I suppose we always want what we can’t have. So when she asked me if she could bring me anything from the US, I said red licorice. We don’t have it in France. Nor jelly beans. This shouldn’t be a surprise when you know that Hershey chocolate bars are in the exotic aisle of the grocery store, along with the peanut butter. 

I kind of forgot about it. They had been here for hours, my American friends, before she brought out the gift bag. As she placed it in front of me, I saw the tip of red sticking out. Twizzlers! A two pound bag! I said, “If there are jelly beans in there as well, I might just pass out.” There were, and I didn’t. And then he said, “I brought some too. It’s my go-to travel candy.” He went to his suitcase and brought out at least another pound. “The bag is resealable,” he said, both thinking that seems highly unnecessary, and I knew I was with my tribe. 

If we remembered the countless things that connect us, maybe our country, our countries, wouldn’t feel so divided.

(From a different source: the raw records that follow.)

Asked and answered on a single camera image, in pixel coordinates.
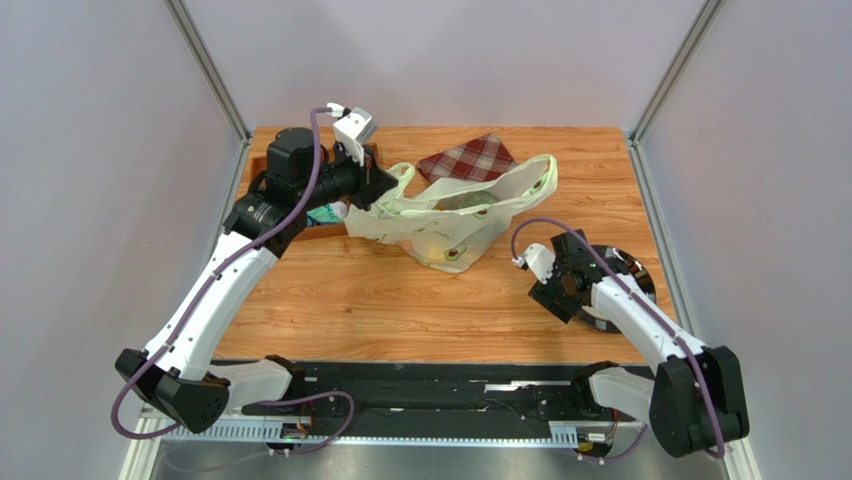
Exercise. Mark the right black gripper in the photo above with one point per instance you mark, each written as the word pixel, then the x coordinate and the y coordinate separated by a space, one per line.
pixel 555 296

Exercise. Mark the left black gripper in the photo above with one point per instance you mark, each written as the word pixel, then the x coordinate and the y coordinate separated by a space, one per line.
pixel 370 180

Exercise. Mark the translucent avocado print plastic bag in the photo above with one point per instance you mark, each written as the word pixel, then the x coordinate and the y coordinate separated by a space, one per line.
pixel 402 221

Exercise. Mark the small yellow fake fruit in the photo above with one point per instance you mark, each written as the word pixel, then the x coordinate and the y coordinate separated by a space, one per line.
pixel 431 252

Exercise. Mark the green netted fake melon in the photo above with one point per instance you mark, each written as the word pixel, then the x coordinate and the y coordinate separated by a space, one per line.
pixel 467 200

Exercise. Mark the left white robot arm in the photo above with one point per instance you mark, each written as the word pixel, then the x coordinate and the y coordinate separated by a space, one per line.
pixel 174 372

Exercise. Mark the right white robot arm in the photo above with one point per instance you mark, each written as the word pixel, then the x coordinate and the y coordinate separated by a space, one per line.
pixel 694 399

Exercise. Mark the teal white sock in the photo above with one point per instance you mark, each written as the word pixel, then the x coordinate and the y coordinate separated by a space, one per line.
pixel 330 214

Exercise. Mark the wooden compartment tray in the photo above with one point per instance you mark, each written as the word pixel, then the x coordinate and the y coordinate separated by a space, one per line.
pixel 281 177

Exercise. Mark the red plaid folded cloth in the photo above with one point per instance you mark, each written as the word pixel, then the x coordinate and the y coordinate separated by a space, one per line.
pixel 482 159

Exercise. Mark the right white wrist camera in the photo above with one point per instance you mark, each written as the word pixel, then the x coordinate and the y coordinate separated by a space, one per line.
pixel 538 260

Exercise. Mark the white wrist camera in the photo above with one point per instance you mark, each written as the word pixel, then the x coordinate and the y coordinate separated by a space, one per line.
pixel 538 260
pixel 353 128

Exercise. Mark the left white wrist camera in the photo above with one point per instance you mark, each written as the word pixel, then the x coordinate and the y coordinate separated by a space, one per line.
pixel 353 128

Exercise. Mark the left aluminium frame post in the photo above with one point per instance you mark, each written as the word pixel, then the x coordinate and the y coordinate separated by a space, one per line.
pixel 193 37

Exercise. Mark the aluminium frame post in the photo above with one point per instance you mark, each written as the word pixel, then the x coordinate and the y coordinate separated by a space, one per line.
pixel 691 42
pixel 193 37

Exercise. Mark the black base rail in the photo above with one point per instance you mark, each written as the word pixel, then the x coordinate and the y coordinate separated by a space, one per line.
pixel 444 401

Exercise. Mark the right aluminium frame post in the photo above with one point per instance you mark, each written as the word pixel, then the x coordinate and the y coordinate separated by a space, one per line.
pixel 691 42

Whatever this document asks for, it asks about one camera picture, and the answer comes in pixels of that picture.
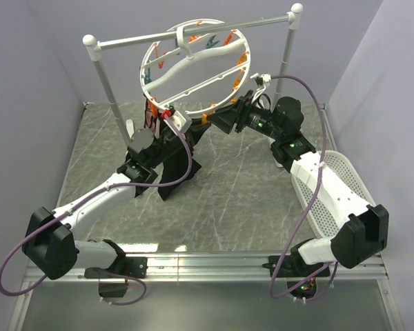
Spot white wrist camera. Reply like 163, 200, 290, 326
250, 73, 272, 103
161, 108, 193, 134

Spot black underwear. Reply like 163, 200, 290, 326
157, 123, 203, 201

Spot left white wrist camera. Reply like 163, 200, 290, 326
161, 108, 193, 134

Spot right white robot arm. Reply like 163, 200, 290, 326
206, 97, 389, 276

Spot pink underwear on hanger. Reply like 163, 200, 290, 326
144, 99, 159, 137

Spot white round clip hanger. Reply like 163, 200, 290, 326
139, 29, 251, 118

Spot orange clothespin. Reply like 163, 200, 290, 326
201, 113, 210, 125

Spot white perforated plastic basket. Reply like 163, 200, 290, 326
290, 150, 376, 238

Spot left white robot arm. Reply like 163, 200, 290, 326
22, 124, 209, 280

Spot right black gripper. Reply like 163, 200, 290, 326
206, 90, 282, 141

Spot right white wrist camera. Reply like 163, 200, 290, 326
250, 73, 272, 103

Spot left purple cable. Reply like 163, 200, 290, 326
0, 115, 194, 306

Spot aluminium mounting rail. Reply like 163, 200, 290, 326
23, 252, 388, 282

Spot white drying rack frame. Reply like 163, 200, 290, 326
82, 3, 304, 143

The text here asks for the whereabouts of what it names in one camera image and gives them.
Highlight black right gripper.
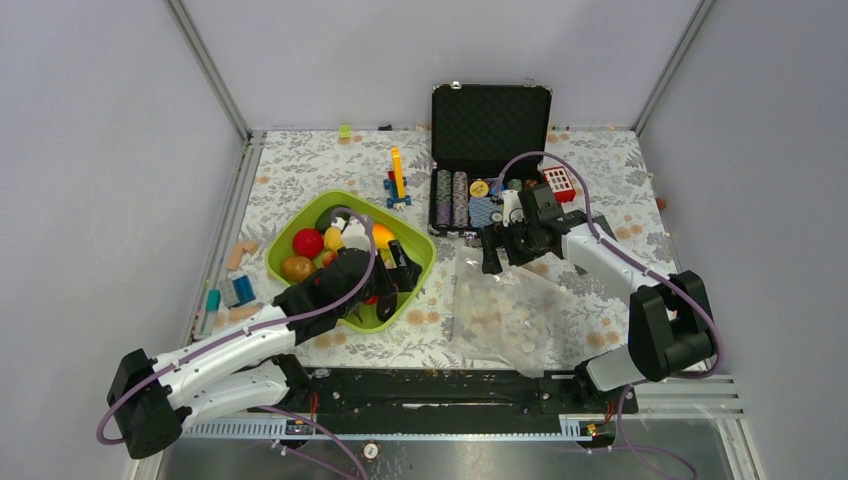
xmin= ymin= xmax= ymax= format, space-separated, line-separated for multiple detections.
xmin=479 ymin=215 xmax=546 ymax=275

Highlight clear zip top bag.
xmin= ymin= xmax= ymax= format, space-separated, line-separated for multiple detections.
xmin=450 ymin=247 xmax=566 ymax=378

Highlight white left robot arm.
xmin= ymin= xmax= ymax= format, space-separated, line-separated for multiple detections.
xmin=107 ymin=240 xmax=423 ymax=460

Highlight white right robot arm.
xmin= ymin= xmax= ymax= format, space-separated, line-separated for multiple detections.
xmin=478 ymin=185 xmax=719 ymax=412

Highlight green plastic tray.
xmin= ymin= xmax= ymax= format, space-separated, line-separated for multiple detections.
xmin=266 ymin=190 xmax=436 ymax=338

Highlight orange yellow mango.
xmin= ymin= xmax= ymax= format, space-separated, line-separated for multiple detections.
xmin=372 ymin=224 xmax=397 ymax=250

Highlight yellow lemon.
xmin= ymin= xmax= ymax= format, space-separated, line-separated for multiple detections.
xmin=323 ymin=226 xmax=344 ymax=252

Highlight brown potato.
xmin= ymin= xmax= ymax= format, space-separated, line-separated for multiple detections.
xmin=280 ymin=255 xmax=318 ymax=283

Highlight red apple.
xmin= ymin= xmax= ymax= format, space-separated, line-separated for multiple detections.
xmin=291 ymin=228 xmax=324 ymax=259

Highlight dark green avocado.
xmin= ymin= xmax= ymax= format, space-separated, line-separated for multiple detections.
xmin=314 ymin=205 xmax=340 ymax=234

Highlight red toy brick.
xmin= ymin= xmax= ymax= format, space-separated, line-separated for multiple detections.
xmin=541 ymin=166 xmax=577 ymax=203

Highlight floral tablecloth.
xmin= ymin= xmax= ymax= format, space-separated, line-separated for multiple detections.
xmin=210 ymin=129 xmax=707 ymax=372

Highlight toy brick car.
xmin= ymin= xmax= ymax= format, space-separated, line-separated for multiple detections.
xmin=383 ymin=146 xmax=412 ymax=211

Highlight black poker chip case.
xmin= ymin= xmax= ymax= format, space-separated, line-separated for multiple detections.
xmin=428 ymin=81 xmax=553 ymax=237

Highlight blue toy block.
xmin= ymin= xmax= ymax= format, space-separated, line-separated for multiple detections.
xmin=232 ymin=275 xmax=256 ymax=306

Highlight tan wooden block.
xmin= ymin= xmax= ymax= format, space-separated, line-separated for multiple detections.
xmin=225 ymin=240 xmax=259 ymax=272

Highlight teal toy block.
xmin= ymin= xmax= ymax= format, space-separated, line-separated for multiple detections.
xmin=204 ymin=289 xmax=221 ymax=312

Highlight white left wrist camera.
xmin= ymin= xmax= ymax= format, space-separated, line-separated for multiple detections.
xmin=341 ymin=218 xmax=372 ymax=252

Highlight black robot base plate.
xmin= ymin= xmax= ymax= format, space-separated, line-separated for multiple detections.
xmin=273 ymin=356 xmax=639 ymax=435

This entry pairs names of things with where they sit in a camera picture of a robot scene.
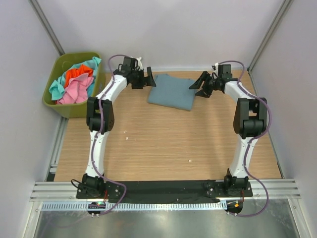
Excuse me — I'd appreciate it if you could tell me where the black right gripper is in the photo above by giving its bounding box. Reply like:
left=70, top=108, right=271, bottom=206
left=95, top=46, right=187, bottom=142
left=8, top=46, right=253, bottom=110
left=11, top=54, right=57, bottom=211
left=189, top=71, right=220, bottom=98

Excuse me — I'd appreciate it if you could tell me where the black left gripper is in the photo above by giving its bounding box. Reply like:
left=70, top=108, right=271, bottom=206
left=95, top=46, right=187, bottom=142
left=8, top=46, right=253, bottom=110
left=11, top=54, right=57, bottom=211
left=131, top=67, right=156, bottom=90

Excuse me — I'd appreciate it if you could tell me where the blue-grey t shirt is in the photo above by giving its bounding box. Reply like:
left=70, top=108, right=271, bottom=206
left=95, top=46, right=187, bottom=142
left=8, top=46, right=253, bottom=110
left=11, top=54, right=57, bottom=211
left=147, top=74, right=196, bottom=111

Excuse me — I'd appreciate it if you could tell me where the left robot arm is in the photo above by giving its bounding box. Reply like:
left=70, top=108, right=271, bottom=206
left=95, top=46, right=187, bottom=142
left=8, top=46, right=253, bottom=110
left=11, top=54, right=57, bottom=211
left=78, top=56, right=156, bottom=198

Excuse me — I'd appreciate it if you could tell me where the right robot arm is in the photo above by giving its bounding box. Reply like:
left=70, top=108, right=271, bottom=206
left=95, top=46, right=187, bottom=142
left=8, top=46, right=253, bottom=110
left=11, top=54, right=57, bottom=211
left=189, top=60, right=268, bottom=196

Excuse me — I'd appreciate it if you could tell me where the pink t shirt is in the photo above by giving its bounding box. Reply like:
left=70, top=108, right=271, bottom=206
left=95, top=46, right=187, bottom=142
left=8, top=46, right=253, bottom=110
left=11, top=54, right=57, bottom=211
left=57, top=73, right=94, bottom=105

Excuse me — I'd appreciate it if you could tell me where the orange t shirt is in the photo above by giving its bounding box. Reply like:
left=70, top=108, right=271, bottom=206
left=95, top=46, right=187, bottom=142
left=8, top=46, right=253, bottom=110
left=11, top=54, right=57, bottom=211
left=64, top=64, right=94, bottom=88

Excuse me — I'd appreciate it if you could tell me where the green plastic bin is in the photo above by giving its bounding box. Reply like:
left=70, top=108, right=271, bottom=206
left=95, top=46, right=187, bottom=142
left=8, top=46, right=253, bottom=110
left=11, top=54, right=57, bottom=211
left=43, top=52, right=105, bottom=119

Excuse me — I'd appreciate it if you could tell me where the teal t shirt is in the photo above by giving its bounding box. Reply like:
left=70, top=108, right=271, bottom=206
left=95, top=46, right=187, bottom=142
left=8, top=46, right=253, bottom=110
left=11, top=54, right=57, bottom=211
left=49, top=57, right=102, bottom=103

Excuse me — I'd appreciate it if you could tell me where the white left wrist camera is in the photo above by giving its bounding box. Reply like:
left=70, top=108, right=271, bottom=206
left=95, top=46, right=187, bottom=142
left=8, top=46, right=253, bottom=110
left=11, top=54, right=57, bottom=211
left=135, top=57, right=144, bottom=70

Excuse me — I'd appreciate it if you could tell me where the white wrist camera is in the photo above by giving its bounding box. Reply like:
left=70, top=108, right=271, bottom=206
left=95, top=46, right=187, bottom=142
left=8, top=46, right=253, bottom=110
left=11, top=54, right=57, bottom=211
left=212, top=63, right=219, bottom=74
left=135, top=57, right=144, bottom=70

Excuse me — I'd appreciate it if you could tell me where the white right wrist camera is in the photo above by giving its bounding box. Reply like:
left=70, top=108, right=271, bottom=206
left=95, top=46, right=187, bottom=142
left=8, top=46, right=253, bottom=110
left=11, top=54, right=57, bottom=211
left=212, top=63, right=219, bottom=74

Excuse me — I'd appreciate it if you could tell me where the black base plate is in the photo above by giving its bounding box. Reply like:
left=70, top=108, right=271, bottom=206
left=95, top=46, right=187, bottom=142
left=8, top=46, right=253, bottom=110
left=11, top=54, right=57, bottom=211
left=76, top=180, right=253, bottom=204

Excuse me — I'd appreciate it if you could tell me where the aluminium frame rail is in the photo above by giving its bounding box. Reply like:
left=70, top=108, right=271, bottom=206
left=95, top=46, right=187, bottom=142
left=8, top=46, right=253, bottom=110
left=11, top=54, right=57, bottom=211
left=30, top=179, right=301, bottom=201

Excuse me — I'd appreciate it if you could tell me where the white slotted cable duct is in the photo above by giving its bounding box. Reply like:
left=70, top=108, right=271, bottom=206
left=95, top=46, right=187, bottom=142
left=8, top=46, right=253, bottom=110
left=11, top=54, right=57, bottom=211
left=41, top=201, right=227, bottom=212

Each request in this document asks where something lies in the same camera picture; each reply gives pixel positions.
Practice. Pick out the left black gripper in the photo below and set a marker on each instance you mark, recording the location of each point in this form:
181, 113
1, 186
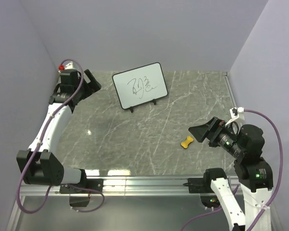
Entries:
94, 85

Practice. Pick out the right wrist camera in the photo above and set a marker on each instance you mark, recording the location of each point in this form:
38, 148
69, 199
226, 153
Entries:
237, 115

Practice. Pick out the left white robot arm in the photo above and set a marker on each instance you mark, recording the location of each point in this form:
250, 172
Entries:
38, 164

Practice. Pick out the yellow bone-shaped eraser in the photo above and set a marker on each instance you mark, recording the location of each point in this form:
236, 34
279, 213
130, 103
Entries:
187, 142

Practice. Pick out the wire whiteboard stand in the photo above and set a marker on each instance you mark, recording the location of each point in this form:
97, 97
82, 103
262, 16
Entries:
153, 101

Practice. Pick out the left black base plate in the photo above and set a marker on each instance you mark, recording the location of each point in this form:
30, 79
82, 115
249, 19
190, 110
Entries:
86, 187

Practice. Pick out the small white whiteboard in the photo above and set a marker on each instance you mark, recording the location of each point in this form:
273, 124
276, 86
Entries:
140, 85

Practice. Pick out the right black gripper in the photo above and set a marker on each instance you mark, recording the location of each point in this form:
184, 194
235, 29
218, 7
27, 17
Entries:
216, 125

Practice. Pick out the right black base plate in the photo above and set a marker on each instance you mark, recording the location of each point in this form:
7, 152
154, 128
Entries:
197, 185

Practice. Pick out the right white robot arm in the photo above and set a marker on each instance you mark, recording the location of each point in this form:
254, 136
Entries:
254, 174

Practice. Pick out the aluminium mounting rail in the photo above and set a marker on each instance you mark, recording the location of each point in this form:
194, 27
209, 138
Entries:
130, 186

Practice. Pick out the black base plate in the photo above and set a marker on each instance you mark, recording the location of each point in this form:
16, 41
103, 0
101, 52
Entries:
197, 185
86, 187

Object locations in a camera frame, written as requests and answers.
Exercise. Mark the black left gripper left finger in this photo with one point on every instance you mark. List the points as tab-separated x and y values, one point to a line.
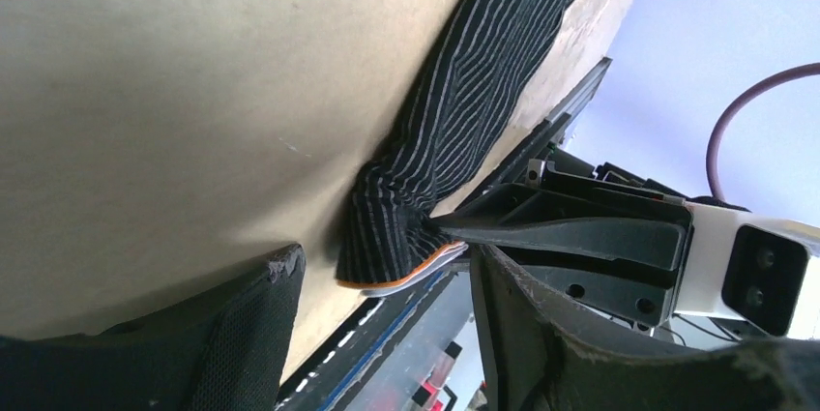
223	349

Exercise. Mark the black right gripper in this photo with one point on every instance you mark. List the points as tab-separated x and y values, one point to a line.
582	216

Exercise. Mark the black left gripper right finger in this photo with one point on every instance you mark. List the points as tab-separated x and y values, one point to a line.
543	351

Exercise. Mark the black striped underwear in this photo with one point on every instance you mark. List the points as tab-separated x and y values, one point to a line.
458	107

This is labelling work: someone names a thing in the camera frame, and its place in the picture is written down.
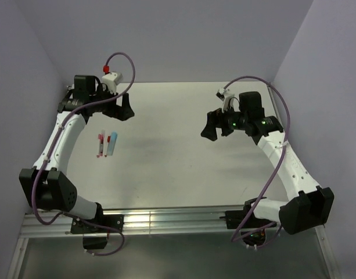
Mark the aluminium frame rail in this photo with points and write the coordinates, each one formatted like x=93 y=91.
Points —
x=142 y=222

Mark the light blue highlighter pen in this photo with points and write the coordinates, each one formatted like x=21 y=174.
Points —
x=112 y=143

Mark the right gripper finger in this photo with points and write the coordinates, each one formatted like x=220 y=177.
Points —
x=209 y=132
x=226 y=129

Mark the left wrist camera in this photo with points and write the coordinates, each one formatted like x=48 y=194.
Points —
x=111 y=79

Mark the white pen red tip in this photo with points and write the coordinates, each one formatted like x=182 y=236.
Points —
x=106 y=150

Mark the white pen pink tip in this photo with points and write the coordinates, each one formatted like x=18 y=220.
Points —
x=98 y=145

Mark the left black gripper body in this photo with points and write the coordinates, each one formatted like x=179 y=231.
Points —
x=106 y=95

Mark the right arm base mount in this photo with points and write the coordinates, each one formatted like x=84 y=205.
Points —
x=253 y=231

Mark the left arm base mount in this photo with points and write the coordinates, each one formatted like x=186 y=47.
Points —
x=95 y=234

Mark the dark red pen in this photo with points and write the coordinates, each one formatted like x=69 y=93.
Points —
x=103 y=132

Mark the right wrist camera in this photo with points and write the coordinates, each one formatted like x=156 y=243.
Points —
x=226 y=97

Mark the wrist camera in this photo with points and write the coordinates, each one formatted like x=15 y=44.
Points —
x=226 y=97
x=111 y=79

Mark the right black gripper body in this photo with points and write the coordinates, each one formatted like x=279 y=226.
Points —
x=236 y=120

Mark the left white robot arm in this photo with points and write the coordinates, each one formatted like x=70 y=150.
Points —
x=45 y=184

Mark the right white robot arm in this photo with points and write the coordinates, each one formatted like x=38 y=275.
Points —
x=308 y=205

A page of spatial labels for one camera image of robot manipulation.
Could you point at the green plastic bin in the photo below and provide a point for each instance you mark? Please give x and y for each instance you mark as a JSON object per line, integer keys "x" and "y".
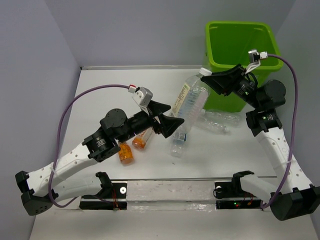
{"x": 227, "y": 44}

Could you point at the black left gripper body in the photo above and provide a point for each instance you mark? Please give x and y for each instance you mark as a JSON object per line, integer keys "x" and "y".
{"x": 141, "y": 122}

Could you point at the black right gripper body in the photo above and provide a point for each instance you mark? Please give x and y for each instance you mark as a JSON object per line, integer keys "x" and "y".
{"x": 245, "y": 88}

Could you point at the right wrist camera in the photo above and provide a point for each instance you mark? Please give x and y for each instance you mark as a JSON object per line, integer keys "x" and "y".
{"x": 255, "y": 58}

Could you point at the short orange bottle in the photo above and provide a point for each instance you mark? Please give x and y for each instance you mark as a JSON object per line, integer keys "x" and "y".
{"x": 125, "y": 154}

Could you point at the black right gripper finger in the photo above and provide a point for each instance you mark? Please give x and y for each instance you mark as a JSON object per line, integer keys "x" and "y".
{"x": 219, "y": 89}
{"x": 224, "y": 78}

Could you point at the tall orange label bottle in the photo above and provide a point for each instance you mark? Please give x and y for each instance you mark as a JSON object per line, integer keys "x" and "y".
{"x": 141, "y": 140}

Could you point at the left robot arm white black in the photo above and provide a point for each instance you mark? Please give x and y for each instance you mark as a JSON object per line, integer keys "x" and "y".
{"x": 42, "y": 188}

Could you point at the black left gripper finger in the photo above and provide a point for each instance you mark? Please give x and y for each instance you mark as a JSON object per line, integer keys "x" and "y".
{"x": 157, "y": 109}
{"x": 168, "y": 124}

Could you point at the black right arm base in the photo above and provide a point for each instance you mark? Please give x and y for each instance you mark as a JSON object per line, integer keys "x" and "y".
{"x": 230, "y": 195}

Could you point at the clear bottle beige label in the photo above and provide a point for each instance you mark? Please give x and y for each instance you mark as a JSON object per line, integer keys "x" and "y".
{"x": 191, "y": 100}

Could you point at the small clear bottle blue label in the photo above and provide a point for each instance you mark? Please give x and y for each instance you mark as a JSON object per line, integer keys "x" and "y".
{"x": 178, "y": 142}

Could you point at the large clear crushed bottle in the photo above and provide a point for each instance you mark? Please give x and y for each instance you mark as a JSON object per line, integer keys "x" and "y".
{"x": 217, "y": 121}

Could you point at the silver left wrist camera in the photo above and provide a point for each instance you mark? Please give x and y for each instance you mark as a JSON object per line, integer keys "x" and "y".
{"x": 142, "y": 96}

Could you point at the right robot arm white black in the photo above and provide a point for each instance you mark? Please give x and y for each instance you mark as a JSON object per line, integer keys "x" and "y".
{"x": 295, "y": 195}

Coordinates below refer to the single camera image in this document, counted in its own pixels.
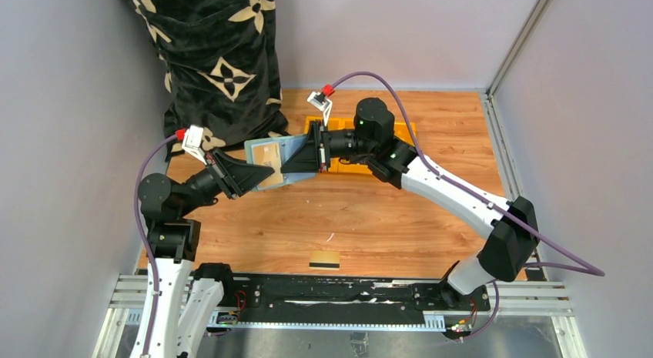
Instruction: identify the black floral blanket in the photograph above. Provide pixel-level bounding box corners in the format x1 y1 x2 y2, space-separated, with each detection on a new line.
123 0 289 151

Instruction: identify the middle yellow bin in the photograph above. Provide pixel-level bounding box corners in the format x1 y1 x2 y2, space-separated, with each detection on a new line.
304 116 370 175

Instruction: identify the right yellow bin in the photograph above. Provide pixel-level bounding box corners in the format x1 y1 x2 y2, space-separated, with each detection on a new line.
393 122 414 146

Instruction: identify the yellow bin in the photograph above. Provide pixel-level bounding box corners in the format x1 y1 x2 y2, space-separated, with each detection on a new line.
393 122 414 146
304 116 370 175

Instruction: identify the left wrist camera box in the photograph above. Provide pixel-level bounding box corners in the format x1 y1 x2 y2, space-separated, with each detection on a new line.
181 125 206 165

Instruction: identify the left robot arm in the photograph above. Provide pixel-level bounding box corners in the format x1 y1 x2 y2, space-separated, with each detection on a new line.
131 149 274 357

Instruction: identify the tan card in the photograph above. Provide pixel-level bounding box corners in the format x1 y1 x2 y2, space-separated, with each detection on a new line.
308 250 340 269
253 142 283 190

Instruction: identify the aluminium frame rail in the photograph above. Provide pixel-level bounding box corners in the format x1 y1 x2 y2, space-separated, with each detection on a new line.
92 273 588 358

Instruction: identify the green card holder wallet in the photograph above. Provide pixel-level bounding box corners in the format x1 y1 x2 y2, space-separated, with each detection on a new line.
244 135 316 191

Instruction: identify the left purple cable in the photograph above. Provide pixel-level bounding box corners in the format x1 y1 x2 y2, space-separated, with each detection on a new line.
133 129 187 358

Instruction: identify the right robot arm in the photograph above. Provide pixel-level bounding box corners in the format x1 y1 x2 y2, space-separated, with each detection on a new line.
281 98 539 295

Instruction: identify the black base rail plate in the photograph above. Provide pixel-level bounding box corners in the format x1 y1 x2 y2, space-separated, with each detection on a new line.
218 273 491 326

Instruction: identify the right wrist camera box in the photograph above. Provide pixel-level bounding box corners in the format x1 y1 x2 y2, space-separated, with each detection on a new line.
306 91 333 126

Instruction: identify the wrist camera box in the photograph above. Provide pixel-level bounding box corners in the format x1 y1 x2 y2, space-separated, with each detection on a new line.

My mother loved jelly beans. Red were her favorite (mine as well). Then yellow. Orange. Green sometimes. White in desperation. Purple, never. She gave purple to the birds and sometimes her mother in the back seat on long car journeys. Driving, I would never have to wonder or even ask what color she passed back to my grandma, be it jelly bean or Tootsie pop. Before her hand even reached over the seat, we would begin to laugh. It’s not like she didn’t know. Even Helen Keller would have seen the lack of randomness in candy choice. It didn’t take many miles for her to join in. Cupping her hands around the sugared treat, she said, “You know I like purple.” I’m still laughing. 

What a thing it is to know someone. Without labels. Only by experience. To know my mother needed narrow shoes. My grandma, wide. Yet, their hands were surprisingly similar. Maybe no one “needs” three pounds of Twizzlers, but as the weight dwindles day by day, I am reminded where I come from. My joyful red heart beats wide open, never to be resealed.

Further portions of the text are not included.